- [PROBLEM DETAILS] Up to and including the line with "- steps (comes", output the records exactly as they appear.

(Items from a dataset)
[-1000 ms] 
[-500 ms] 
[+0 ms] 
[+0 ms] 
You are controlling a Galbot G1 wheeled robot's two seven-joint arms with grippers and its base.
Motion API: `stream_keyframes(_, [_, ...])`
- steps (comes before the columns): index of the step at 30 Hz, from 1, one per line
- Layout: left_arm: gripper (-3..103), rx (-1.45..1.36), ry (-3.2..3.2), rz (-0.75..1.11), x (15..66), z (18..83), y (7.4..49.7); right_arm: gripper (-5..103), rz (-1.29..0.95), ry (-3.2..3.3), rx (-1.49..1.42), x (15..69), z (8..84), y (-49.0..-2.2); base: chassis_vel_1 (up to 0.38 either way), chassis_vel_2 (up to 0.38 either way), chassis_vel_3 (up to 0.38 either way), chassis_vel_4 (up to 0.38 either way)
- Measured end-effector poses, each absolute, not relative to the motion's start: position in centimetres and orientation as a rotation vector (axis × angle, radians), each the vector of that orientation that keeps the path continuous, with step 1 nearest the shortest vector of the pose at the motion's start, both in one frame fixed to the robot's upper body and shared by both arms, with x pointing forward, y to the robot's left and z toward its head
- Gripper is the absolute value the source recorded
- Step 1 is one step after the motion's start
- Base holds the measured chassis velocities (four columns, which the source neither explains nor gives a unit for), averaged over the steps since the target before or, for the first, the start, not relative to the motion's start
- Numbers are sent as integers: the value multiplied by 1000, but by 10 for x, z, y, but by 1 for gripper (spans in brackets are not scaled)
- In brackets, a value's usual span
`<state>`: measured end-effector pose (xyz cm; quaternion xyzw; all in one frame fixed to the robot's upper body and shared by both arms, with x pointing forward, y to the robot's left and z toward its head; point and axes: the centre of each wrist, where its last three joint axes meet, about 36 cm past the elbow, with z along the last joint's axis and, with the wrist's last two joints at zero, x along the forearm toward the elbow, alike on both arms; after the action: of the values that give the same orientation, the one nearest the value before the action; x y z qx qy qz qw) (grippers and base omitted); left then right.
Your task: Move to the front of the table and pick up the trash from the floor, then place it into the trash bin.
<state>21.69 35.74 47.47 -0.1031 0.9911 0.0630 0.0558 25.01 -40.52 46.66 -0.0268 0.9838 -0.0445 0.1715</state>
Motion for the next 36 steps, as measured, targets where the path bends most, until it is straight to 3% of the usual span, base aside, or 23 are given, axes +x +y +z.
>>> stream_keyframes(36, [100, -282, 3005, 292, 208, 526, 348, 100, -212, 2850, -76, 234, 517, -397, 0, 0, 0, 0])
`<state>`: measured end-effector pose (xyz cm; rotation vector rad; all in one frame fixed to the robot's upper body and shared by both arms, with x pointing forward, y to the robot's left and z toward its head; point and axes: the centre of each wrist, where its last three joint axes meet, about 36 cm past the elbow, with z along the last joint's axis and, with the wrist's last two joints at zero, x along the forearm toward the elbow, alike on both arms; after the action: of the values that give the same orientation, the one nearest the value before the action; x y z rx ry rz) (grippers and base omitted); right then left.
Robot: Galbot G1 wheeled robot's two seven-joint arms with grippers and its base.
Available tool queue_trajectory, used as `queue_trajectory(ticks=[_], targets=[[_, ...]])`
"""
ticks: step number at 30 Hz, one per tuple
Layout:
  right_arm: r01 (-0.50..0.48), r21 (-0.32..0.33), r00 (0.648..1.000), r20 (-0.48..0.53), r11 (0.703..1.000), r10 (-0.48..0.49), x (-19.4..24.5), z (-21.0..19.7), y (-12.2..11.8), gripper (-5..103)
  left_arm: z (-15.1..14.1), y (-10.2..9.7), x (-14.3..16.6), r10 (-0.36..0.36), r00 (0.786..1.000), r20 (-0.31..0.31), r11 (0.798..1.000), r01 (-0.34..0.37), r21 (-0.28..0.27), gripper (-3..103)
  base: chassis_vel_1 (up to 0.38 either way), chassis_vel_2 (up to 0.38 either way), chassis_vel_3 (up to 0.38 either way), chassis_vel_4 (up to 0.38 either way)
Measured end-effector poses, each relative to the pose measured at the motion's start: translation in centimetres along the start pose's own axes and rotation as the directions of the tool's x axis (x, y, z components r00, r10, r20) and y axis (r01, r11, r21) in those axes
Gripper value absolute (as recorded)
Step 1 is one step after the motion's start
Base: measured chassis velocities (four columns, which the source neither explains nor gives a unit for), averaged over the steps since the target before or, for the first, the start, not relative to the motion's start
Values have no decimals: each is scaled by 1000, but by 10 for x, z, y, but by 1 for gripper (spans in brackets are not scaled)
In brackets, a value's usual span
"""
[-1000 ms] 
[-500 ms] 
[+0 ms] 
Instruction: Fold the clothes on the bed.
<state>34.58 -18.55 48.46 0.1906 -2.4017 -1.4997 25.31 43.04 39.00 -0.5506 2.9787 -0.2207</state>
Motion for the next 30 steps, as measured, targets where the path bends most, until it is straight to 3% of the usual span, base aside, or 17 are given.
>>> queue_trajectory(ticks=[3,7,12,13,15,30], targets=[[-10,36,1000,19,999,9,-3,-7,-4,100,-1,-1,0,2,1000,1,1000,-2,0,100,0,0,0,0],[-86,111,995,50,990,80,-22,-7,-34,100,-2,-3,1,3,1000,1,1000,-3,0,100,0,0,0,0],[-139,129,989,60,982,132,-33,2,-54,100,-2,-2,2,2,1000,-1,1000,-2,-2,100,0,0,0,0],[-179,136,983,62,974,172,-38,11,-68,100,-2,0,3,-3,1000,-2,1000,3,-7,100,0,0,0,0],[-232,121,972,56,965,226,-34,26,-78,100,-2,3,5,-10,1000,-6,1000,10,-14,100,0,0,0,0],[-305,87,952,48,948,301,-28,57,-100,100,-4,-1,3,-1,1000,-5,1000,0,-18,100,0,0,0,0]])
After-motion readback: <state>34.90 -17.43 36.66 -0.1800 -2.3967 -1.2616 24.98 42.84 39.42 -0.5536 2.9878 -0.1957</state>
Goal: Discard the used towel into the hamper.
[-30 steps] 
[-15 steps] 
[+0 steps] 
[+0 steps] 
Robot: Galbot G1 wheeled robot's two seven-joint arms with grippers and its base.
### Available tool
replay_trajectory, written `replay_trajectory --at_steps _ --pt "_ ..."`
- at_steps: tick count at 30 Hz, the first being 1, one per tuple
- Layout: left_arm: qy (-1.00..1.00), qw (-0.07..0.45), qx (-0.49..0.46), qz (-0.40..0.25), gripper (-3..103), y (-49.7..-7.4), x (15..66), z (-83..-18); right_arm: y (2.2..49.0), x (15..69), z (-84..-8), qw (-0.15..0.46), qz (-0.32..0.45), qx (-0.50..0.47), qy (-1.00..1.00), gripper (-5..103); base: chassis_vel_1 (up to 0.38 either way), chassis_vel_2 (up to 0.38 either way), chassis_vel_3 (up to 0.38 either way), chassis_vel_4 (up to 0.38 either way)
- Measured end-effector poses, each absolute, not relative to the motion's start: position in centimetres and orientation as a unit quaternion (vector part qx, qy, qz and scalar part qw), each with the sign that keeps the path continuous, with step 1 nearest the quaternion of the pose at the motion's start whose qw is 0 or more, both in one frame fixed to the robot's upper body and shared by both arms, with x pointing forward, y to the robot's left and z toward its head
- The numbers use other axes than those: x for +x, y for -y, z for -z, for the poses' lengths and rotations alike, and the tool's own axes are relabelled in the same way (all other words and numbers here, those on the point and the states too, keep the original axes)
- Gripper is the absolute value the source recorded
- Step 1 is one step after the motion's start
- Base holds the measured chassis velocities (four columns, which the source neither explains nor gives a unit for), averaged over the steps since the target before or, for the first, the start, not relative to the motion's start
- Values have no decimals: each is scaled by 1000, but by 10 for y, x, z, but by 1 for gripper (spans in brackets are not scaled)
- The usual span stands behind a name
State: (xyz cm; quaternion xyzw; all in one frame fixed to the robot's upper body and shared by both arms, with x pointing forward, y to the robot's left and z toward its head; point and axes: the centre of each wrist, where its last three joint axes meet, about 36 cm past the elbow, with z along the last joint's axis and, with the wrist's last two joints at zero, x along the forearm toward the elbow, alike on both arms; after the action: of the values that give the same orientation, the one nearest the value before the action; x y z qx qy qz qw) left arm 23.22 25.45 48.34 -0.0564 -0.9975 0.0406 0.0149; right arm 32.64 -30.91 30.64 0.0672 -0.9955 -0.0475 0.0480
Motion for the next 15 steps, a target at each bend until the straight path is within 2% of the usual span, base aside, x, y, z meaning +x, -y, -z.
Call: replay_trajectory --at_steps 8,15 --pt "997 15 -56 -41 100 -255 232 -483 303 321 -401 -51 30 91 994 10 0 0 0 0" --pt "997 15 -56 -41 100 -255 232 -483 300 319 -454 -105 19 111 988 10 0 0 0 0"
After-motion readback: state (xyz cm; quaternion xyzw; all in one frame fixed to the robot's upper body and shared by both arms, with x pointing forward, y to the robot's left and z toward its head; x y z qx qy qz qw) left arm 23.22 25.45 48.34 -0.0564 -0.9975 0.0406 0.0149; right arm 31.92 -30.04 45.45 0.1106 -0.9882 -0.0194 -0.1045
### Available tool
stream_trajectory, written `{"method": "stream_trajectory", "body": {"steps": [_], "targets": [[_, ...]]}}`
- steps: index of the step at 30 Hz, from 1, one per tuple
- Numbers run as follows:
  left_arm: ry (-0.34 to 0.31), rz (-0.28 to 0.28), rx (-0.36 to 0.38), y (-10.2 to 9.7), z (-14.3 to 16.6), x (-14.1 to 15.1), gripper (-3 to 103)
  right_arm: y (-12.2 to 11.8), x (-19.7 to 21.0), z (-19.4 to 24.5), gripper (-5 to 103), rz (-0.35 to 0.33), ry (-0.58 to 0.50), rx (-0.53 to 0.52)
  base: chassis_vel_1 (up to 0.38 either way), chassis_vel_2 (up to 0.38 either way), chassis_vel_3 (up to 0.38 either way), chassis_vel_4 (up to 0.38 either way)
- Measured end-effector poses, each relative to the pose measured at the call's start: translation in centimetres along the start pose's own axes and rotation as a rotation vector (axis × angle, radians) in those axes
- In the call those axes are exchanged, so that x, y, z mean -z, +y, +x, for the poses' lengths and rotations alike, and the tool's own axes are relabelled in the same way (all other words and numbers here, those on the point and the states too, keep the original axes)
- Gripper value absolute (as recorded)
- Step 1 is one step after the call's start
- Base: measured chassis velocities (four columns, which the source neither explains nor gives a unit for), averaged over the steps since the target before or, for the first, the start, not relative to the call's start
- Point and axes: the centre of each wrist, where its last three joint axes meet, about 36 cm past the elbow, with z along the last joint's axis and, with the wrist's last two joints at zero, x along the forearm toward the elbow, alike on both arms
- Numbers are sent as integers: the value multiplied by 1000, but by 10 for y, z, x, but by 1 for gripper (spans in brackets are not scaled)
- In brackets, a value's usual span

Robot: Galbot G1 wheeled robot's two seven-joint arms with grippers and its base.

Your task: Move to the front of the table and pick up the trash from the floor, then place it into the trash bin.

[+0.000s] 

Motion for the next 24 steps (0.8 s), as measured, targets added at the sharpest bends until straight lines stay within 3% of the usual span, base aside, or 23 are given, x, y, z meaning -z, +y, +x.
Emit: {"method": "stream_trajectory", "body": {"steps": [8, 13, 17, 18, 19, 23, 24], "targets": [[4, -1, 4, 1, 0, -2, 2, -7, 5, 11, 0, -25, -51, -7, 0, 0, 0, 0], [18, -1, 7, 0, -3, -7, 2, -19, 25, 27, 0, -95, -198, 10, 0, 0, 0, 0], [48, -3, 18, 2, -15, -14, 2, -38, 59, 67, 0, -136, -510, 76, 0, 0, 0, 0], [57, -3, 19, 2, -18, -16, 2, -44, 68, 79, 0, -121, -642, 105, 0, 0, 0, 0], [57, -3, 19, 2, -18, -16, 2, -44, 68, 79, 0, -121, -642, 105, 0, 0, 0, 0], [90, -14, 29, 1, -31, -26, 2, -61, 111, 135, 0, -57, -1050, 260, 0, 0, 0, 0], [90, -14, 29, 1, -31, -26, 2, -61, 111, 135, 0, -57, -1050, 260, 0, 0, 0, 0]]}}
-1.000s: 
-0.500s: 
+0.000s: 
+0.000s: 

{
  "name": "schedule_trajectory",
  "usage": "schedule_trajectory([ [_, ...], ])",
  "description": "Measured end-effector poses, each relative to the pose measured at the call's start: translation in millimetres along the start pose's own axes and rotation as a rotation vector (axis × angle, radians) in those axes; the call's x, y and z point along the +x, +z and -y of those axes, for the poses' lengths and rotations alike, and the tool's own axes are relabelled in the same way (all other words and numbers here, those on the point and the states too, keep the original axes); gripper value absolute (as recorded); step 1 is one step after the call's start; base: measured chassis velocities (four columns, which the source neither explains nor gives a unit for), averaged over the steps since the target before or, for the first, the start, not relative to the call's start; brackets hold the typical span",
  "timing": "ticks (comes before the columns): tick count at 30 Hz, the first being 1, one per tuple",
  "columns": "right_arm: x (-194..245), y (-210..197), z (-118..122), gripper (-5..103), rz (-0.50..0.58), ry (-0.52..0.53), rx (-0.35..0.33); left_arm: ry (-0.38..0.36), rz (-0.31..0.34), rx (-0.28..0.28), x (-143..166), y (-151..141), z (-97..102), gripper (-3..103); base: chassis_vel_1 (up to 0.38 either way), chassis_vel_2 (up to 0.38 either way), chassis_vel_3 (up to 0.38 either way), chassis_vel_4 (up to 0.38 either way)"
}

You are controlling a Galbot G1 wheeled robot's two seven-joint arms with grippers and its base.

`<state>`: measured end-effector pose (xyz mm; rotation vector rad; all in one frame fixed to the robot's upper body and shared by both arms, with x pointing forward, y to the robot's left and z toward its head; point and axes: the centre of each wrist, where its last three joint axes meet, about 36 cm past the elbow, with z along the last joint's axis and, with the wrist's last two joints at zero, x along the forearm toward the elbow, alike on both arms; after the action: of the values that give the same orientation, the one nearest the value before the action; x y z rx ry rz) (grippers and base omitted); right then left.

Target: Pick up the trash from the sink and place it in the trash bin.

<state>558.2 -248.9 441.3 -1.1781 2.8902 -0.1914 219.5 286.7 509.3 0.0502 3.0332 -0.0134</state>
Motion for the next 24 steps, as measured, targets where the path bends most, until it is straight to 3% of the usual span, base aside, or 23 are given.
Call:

- [OUTPUT OF THE TASK]
[-1000 ms] 
[-500 ms] 
[+0 ms] 
[+0 ms] 
You are controlling a Galbot G1 wheeled robot's two seven-joint arms with grippers and its base.
Motion API: `stream_keyframes(_, [_, ...])`
- steps (comes before the columns): index of the step at 30 Hz, from 1, one per line

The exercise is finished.